* **EXERCISE INSTRUCTIONS**
Where a line in the listing below contains the word "shape", copy that line.

* **DATA TO PROCESS**
◆ ◆ ◆ ◆
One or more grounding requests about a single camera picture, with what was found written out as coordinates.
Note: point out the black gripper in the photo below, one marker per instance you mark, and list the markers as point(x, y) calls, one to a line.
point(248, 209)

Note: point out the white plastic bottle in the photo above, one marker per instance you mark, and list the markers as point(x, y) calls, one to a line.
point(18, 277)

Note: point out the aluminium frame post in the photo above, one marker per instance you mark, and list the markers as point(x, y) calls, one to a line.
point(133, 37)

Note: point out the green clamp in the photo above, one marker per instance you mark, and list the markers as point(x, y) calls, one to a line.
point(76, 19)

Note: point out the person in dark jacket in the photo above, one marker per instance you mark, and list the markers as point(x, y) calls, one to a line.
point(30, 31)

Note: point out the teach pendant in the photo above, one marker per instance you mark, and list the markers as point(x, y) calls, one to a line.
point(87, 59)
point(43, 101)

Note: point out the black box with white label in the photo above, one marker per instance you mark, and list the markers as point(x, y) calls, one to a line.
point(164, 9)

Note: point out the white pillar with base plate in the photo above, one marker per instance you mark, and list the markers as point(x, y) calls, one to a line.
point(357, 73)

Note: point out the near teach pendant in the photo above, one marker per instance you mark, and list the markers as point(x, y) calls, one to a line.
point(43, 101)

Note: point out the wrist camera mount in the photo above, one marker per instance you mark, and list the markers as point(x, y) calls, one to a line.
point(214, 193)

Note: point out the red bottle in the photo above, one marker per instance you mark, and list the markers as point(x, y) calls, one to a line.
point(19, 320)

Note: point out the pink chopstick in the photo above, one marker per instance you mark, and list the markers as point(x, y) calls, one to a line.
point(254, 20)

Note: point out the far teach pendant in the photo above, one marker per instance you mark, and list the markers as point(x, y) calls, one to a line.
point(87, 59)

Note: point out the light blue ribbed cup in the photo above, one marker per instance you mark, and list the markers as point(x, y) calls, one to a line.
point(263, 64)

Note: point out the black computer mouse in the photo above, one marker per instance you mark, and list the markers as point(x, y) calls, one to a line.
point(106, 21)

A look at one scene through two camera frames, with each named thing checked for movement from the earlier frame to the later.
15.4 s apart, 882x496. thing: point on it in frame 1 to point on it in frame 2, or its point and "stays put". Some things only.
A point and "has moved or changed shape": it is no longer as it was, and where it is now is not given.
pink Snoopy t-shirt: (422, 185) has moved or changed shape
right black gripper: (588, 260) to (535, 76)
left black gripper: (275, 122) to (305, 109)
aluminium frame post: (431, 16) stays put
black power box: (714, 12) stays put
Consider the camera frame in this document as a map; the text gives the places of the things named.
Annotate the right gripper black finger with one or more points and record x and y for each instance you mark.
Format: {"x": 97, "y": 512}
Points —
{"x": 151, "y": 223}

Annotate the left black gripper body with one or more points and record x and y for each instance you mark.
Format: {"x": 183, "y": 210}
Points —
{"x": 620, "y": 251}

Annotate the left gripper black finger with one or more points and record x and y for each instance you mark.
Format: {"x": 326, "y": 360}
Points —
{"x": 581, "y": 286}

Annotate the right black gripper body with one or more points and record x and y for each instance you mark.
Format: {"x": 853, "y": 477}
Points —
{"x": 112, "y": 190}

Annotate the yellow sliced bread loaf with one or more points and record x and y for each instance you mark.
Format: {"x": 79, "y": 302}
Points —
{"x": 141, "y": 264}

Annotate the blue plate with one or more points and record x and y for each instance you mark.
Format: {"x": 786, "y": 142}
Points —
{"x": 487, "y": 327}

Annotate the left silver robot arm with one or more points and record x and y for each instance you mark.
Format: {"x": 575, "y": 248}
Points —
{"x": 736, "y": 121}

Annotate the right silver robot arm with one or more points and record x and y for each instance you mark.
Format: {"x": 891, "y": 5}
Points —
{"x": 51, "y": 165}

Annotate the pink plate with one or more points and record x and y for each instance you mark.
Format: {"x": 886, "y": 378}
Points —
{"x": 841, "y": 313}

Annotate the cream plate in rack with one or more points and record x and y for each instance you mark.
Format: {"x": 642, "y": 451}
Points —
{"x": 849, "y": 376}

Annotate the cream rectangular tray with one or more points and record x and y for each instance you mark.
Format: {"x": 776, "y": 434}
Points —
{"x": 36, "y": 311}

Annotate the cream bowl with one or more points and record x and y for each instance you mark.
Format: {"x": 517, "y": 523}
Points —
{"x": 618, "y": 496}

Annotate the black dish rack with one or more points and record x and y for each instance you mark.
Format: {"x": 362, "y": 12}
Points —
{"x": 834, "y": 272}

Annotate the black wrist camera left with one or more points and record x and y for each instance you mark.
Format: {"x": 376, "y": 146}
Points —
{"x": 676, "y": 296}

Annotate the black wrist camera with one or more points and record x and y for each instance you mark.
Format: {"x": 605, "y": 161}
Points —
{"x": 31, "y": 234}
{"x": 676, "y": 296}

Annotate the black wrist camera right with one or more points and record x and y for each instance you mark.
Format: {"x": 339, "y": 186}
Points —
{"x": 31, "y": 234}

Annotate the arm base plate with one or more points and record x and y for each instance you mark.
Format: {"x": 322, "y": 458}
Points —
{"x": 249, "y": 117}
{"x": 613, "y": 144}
◆ ◆ ◆ ◆
* **EXERCISE SOLUTION**
A point and "has moved or changed shape": it is no longer as it was, and where it is now is not given.
pink Snoopy t-shirt: (422, 185) has moved or changed shape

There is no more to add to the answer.